__TASK DETAILS__
From the line containing "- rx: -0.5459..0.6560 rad" to the line containing "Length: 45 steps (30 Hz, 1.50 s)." in the records below, set down every line exactly as it stands, both ends included, and skip the pictures.

__INFORMATION SUPPLIED__
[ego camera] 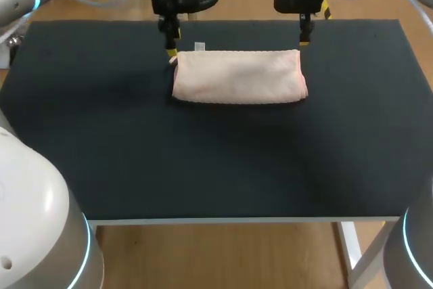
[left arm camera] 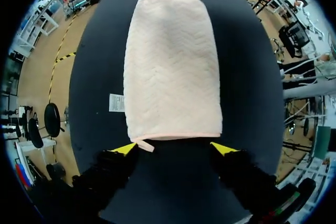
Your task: Fold the towel
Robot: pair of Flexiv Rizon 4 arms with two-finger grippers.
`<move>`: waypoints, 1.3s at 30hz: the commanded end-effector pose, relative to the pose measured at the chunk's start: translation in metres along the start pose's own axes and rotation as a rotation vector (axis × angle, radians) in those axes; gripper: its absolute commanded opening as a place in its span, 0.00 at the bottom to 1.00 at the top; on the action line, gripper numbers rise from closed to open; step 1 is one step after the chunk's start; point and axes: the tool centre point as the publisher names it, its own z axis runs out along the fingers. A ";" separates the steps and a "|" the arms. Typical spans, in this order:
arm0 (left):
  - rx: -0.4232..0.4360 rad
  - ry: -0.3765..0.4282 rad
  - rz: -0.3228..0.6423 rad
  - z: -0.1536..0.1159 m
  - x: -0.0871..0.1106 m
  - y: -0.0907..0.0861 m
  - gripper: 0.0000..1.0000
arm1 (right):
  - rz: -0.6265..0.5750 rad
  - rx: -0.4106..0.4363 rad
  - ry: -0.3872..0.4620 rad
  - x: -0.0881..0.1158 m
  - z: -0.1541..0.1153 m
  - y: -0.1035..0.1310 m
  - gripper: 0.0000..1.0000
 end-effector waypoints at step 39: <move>0.583 -0.067 -0.054 -0.061 0.041 0.071 1.00 | 0.051 -0.042 0.056 0.020 -0.058 0.008 1.00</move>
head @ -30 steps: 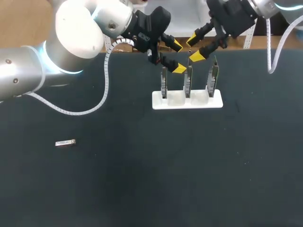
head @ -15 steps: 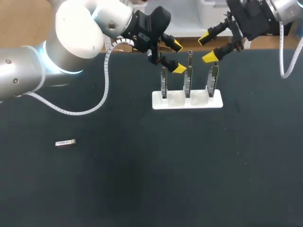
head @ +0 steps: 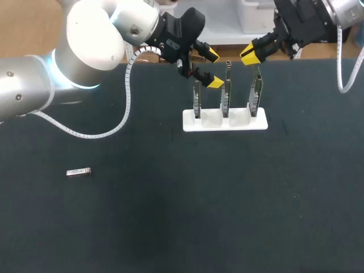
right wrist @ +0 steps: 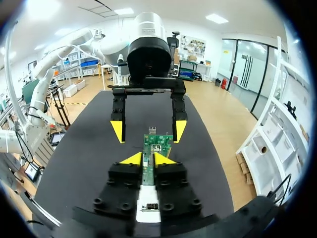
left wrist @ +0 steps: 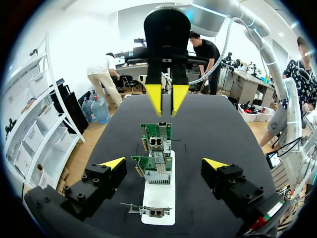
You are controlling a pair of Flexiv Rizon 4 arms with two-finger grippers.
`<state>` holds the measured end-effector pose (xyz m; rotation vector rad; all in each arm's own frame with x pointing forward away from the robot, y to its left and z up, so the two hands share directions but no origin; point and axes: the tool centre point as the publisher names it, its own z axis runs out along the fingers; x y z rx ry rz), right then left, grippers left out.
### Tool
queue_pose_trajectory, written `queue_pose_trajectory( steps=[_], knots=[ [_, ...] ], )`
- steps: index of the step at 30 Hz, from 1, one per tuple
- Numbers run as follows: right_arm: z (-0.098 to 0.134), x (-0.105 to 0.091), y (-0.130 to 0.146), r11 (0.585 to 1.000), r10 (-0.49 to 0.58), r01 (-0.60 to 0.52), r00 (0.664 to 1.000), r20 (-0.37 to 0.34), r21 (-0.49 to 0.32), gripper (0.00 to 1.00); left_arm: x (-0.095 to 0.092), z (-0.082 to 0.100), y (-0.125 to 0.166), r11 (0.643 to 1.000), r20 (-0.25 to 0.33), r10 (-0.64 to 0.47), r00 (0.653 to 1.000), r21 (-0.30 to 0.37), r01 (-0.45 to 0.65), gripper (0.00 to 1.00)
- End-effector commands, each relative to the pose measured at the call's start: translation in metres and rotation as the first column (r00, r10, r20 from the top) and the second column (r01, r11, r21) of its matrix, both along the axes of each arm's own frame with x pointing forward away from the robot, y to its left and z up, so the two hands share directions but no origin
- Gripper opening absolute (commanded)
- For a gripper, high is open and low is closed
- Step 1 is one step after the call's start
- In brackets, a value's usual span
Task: Pick up the optical module with the left hand, and insert it into the network port with the right hand.
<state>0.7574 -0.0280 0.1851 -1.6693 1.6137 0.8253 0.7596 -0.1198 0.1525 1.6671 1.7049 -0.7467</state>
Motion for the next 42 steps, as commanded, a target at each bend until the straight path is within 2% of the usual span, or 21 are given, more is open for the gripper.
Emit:
queue_pose_trajectory(
  steps=[1,19,42],
  knots=[
    [0.003,-0.002,0.006,1.0,0.004,-0.004,1.0,0.014,0.003,0.0,0.002,0.001,-0.001,1.0,-0.004,-0.001,1.0,0.006,0.001,1.0],
    [0.002,0.005,0.029,0.999,0.052,-0.052,0.998,0.03,0.002,0.0,0.002,0.001,-0.001,1.0,-0.004,-0.001,1.0,0.006,0.001,1.0],
    [-0.004,0.017,0.032,0.998,0.061,-0.061,0.998,0.016,-0.008,0.0,0.002,0.001,-0.001,1.0,-0.004,-0.001,1.0,0.006,0.001,1.0]
  ],
)
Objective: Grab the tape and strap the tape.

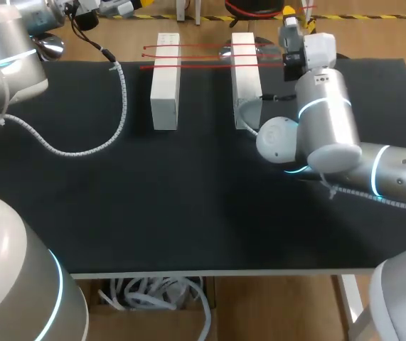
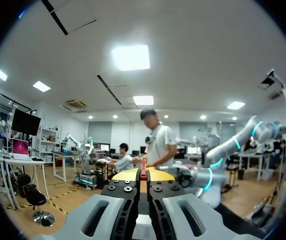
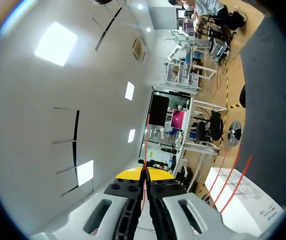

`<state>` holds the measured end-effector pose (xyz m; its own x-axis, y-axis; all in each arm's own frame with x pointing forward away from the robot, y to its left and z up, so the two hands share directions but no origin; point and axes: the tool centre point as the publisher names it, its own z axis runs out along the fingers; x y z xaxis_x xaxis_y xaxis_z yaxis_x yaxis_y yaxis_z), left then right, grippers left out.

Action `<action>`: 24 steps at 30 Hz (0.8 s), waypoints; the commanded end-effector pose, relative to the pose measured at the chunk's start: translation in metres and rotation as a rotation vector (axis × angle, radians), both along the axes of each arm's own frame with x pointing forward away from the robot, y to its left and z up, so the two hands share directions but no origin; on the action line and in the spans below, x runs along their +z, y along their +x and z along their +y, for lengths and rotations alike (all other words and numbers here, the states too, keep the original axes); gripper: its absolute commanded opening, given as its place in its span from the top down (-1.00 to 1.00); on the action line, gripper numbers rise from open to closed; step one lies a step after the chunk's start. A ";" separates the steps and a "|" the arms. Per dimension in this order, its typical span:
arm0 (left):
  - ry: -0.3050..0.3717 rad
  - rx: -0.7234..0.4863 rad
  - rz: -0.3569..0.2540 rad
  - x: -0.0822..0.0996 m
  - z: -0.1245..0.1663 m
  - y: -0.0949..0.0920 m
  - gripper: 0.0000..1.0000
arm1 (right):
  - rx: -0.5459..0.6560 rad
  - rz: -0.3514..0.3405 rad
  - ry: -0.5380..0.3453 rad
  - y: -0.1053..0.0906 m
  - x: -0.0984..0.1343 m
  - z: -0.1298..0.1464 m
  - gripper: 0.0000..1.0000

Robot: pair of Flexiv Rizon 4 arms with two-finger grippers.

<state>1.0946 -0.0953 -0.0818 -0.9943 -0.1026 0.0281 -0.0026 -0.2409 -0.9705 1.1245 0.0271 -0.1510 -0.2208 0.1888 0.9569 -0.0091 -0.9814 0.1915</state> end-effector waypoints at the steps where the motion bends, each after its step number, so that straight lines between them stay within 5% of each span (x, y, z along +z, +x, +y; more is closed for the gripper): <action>1: -0.001 0.003 -0.001 0.000 0.000 -0.001 1.00 | 0.021 0.013 -0.014 -0.007 0.008 -0.007 1.00; 24: -0.001 0.003 -0.001 0.000 0.000 -0.001 1.00 | 0.044 0.014 -0.063 -0.011 0.017 -0.009 1.00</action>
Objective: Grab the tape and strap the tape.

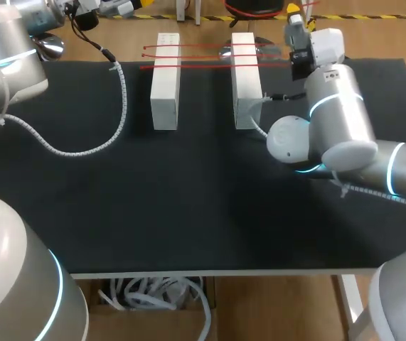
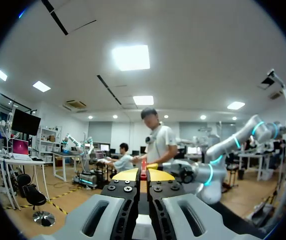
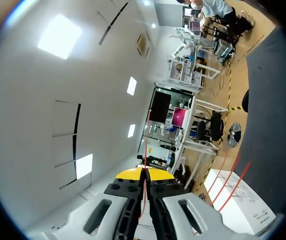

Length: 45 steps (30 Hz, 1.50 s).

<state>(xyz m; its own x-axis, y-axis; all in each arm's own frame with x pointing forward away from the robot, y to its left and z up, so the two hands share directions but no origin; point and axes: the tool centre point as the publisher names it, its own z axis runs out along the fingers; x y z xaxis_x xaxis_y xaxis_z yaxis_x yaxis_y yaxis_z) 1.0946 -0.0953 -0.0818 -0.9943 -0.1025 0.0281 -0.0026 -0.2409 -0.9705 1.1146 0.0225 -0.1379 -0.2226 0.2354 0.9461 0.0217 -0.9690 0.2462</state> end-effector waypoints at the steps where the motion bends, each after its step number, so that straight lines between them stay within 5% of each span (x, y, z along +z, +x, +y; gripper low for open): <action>1: 0.007 -0.001 -0.005 0.001 0.000 0.000 1.00 | 0.015 0.010 -0.007 -0.002 0.004 -0.004 1.00; 8: 0.224 -0.030 -0.077 0.013 0.003 0.002 1.00 | 0.030 0.010 -0.026 -0.005 0.005 -0.003 1.00; 14: 0.564 -0.063 -0.147 0.022 0.015 0.006 1.00 | 0.038 0.014 -0.042 -0.007 0.005 -0.002 1.00; 17: 0.675 -0.066 -0.171 0.025 0.019 0.007 1.00 | 0.045 0.015 -0.053 -0.009 0.005 -0.001 1.00; 31: 0.804 -0.036 -0.109 0.026 0.023 -0.004 1.00 | 0.081 0.016 -0.115 -0.012 0.006 0.004 1.00; 35: 0.760 -0.012 -0.162 0.029 0.019 -0.009 1.00 | 0.088 0.017 -0.126 -0.013 0.006 0.006 1.00; 45: 0.760 -0.012 -0.162 0.029 0.019 -0.009 1.00 | 0.123 0.013 -0.169 -0.018 0.005 0.015 1.00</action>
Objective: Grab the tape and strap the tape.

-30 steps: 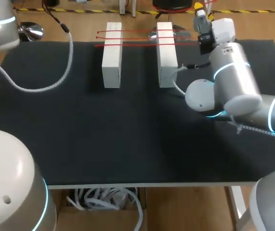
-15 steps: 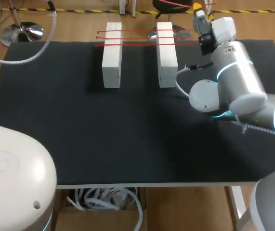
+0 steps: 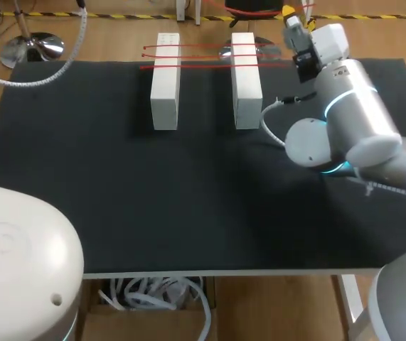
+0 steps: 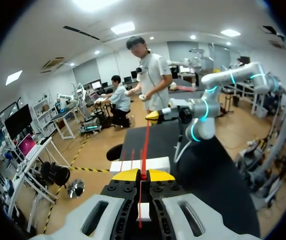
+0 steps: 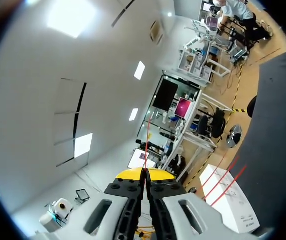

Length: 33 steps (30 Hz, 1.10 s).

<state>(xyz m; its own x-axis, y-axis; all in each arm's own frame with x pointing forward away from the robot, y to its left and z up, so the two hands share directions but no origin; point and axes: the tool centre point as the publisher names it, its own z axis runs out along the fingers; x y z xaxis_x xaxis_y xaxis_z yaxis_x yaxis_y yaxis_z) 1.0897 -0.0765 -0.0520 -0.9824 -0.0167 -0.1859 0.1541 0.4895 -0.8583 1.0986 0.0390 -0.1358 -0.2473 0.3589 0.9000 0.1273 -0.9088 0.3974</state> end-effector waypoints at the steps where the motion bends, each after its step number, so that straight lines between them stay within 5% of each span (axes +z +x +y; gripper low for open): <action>1: 0.000 0.008 -0.006 0.000 0.000 -0.004 1.00 | 0.015 0.002 -0.011 -0.003 0.004 0.000 1.00; 6: 0.000 0.008 -0.006 0.000 0.000 -0.004 1.00 | 0.022 -0.001 -0.023 -0.005 0.004 0.001 1.00; 9: 0.246 -0.034 -0.019 0.005 -0.001 -0.006 1.00 | 0.026 -0.002 -0.028 -0.006 0.004 0.003 1.00; 12: 0.382 -0.050 -0.021 0.007 -0.001 -0.006 1.00 | 0.036 0.001 -0.034 -0.008 0.003 0.005 1.00; 23: 0.672 -0.116 0.008 0.010 -0.004 -0.013 1.00 | 0.050 0.002 -0.064 -0.009 0.002 0.004 1.00; 33: 0.748 -0.111 0.067 -0.008 -0.002 -0.018 1.00 | 0.078 -0.009 -0.103 -0.007 0.004 0.004 1.00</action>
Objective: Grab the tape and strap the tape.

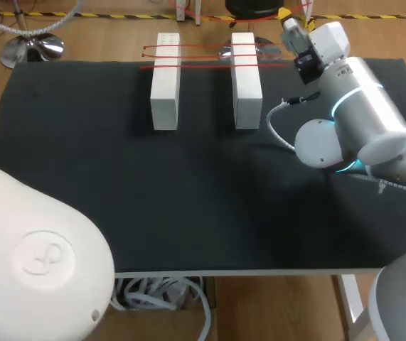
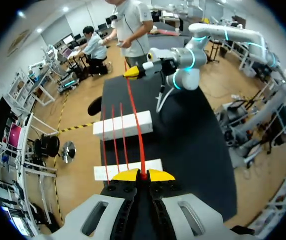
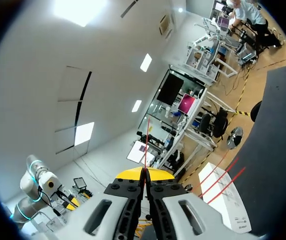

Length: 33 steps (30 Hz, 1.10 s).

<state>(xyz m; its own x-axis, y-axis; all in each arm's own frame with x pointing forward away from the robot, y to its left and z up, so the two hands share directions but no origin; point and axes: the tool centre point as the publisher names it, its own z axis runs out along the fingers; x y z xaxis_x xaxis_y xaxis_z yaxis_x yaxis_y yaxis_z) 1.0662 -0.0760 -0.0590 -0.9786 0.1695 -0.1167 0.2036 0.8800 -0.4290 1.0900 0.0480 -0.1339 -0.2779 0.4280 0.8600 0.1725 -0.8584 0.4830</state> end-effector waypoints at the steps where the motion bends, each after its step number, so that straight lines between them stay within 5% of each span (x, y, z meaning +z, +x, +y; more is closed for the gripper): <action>1: 0.136 -0.002 0.051 -0.004 -0.001 0.005 1.00 | 0.024 0.002 -0.012 0.002 0.002 -0.005 1.00; 7: 0.130 0.003 0.071 -0.009 0.001 0.004 1.00 | 0.031 0.006 -0.031 0.002 0.002 -0.004 1.00; 11: 0.091 -0.049 0.032 -0.013 0.000 0.005 1.00 | 0.048 0.002 -0.040 0.002 0.002 -0.002 1.00; 33: 0.119 -0.053 0.021 -0.012 0.000 0.006 1.00 | 0.088 -0.018 -0.103 -0.004 0.002 0.001 1.00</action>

__RESPONSE BELOW__
  - rx: -0.5459..0.6560 rad
  - rz: -0.3514..0.3405 rad
  - ry: -0.5380..0.3453 rad
  - y: -0.1053..0.0906 m
  - x: -0.0984..0.1343 m
  - z: -0.1298..0.1464 m
  - gripper: 0.0000..1.0000

Robot: pair of Flexiv Rizon 4 arms with two-finger grippers.

<state>1.0946 -0.0953 -0.0818 -0.9943 -0.1026 0.0281 -0.0026 -0.2409 -0.9705 1.1245 0.0271 -0.1510 -0.2208 0.1888 0.9569 -0.0091 -0.9814 0.1915</state> end-effector waypoints at the steps where the motion bends, each after its step number, so that straight lines between them stay within 5% of each span (x, y, z along +z, +x, +y; more is closed for the gripper): <action>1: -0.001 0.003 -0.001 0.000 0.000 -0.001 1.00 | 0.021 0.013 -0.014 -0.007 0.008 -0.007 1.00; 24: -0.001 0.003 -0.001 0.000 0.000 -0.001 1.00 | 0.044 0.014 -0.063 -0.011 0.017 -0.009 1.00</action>
Objective: Grab the tape and strap the tape.


Length: 45 steps (30 Hz, 1.50 s).

With this, the answer is done.